---------- Input ----------

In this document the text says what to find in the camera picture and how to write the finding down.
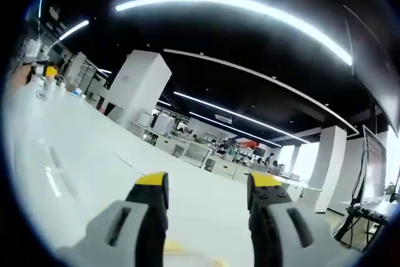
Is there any clear bottles group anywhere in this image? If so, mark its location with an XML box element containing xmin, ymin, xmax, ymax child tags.
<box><xmin>26</xmin><ymin>73</ymin><xmax>87</xmax><ymax>101</ymax></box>

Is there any black monitor stand table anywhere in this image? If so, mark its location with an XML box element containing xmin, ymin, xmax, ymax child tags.
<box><xmin>331</xmin><ymin>199</ymin><xmax>399</xmax><ymax>249</ymax></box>

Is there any white square pillar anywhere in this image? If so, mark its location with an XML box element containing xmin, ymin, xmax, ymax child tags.
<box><xmin>307</xmin><ymin>125</ymin><xmax>348</xmax><ymax>214</ymax></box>
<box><xmin>104</xmin><ymin>49</ymin><xmax>173</xmax><ymax>130</ymax></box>

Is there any long curved ceiling light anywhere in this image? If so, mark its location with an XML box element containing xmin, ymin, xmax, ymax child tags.
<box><xmin>114</xmin><ymin>0</ymin><xmax>354</xmax><ymax>67</ymax></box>

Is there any white office cabinets row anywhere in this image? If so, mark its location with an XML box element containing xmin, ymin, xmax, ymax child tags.
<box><xmin>131</xmin><ymin>119</ymin><xmax>301</xmax><ymax>183</ymax></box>

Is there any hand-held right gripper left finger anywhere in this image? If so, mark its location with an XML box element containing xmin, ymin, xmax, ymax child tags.
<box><xmin>55</xmin><ymin>171</ymin><xmax>170</xmax><ymax>267</ymax></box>

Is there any computer monitor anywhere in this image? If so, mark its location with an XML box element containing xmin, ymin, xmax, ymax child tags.
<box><xmin>359</xmin><ymin>124</ymin><xmax>388</xmax><ymax>205</ymax></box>

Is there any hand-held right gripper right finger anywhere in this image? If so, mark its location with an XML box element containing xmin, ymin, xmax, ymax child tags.
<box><xmin>247</xmin><ymin>171</ymin><xmax>360</xmax><ymax>267</ymax></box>

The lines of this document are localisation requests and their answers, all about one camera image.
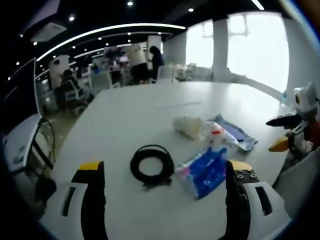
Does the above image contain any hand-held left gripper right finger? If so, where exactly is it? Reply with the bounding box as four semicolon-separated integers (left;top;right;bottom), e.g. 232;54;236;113
224;159;292;240

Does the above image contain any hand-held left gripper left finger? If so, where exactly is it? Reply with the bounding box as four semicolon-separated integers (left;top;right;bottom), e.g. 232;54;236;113
39;161;109;240

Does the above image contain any blue plastic packet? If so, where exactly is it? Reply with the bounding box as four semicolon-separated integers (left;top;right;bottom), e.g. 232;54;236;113
174;146;228;201

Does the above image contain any white printed plastic wrapper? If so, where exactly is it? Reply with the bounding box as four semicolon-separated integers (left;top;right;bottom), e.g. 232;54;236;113
208;123;241;150

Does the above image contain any black cable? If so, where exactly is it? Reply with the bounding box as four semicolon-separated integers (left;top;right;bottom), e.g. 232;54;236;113
130;144;175;192

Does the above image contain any clear plastic bag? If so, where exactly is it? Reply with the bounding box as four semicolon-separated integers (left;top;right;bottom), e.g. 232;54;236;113
171;116;213;141

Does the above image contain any white table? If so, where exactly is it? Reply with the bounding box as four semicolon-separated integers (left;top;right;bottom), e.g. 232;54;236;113
41;81;293;240

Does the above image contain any white side desk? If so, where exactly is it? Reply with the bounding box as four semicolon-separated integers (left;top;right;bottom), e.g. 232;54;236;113
2;114;55;173

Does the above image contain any white office chair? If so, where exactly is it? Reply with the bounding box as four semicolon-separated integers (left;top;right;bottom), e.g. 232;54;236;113
58;81;87;113

----------

= To do =
A line in the material may hold the string "document". Report how many do, and write only the number.

= Output for this task =
2